Copy every line of the data exactly, keeping out any picture.

══ Dataset excerpt

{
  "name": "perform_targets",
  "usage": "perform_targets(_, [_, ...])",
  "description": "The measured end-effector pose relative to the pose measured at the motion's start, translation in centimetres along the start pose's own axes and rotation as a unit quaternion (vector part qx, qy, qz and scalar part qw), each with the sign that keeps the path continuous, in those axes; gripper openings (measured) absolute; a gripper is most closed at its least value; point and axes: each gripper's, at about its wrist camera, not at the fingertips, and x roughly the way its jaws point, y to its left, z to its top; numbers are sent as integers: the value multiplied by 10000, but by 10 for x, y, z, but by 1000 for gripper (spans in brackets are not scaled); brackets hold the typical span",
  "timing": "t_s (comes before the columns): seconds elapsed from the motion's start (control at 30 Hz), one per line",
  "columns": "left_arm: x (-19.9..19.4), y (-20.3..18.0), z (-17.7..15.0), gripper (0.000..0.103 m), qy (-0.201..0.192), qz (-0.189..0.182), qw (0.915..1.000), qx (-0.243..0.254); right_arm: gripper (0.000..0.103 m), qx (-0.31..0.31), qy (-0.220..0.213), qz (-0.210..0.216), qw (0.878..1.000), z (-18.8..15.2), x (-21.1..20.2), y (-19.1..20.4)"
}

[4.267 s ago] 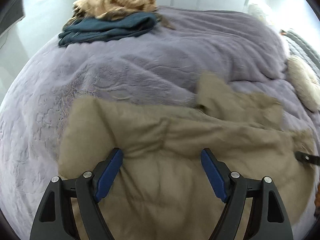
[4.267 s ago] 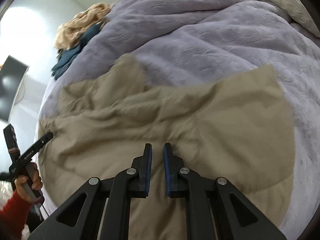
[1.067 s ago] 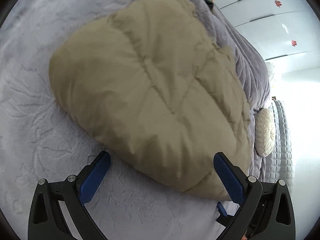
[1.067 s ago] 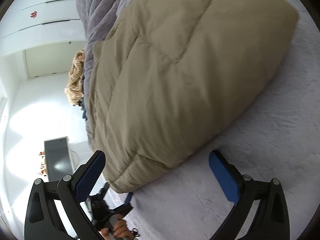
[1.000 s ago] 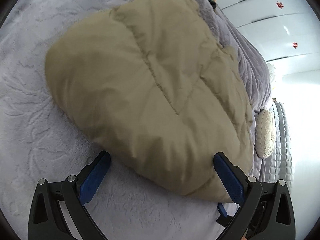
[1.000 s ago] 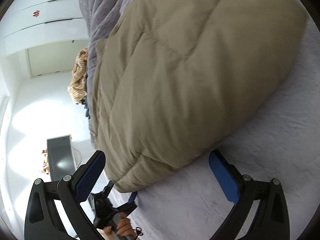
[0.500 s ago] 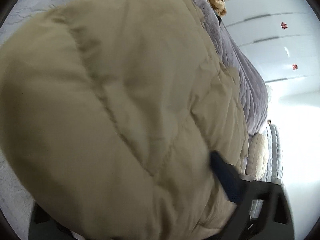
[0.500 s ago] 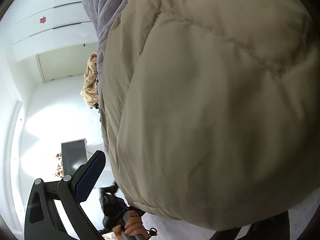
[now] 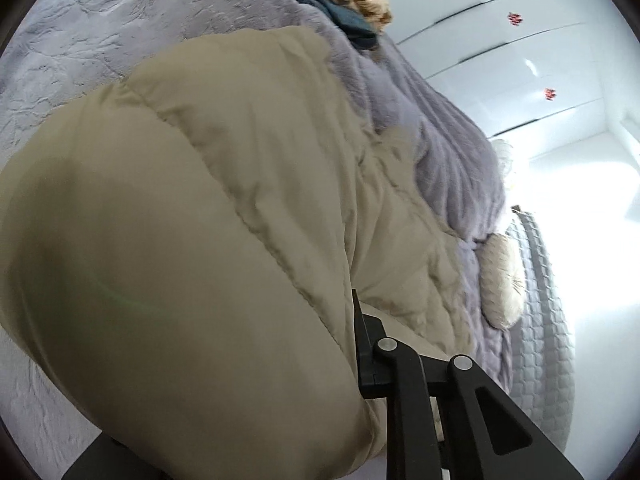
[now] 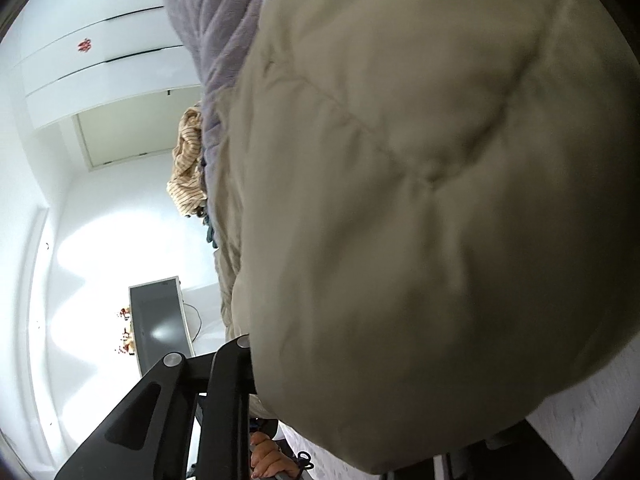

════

▶ **Your response**
{
  "name": "perform_targets",
  "usage": "perform_targets(_, [_, ...])",
  "description": "The measured end-effector pose relative to the pose measured at the motion's start, translation in centimetres along the start pose's own axes and rotation as a unit quaternion (vector part qx, qy, qz and scalar part qw), each with the sign that keeps the path continuous, in those axes; gripper openings (measured) absolute; a gripper is most closed at its least value; point and axes: each gripper's, at about its wrist camera, not at the fingertips, and x roughly the way its jaws point, y to its left, z to its top; numbers are sent as integers: the value multiplied by 10000, but by 10 for x, y, z, but by 1000 for gripper (spans in brackets are not scaled); brackets hold the typical span",
  "timing": "t_s (comes before the columns): seconds elapsed from the motion's start (control at 30 Hz), one per line",
  "columns": "left_arm: x (-19.9..19.4), y (-20.3..18.0), z (-17.7..15.0), gripper (0.000..0.103 m), qy (-0.201..0.192), qz (-0.189..0.182), qw (0.915..1.000), qx (-0.243..0.254); right_arm: gripper (0.000..0.103 m), qx (-0.31..0.31), qy (-0.220..0.213), qz (-0.210..0.216), qw (0.878..1.000), z (-18.8..15.2), x (-21.1..20.2), y (-19.1..20.4)"
}

[4.267 s ago] 
[4.267 s ago] 
[1.067 s ago] 
[1.067 s ago] 
[1.000 s ago] 
[1.000 s ago] 
[0.500 s ago] 
[0.500 s ago] 
[now] 
[now] 

With this, the answer is done.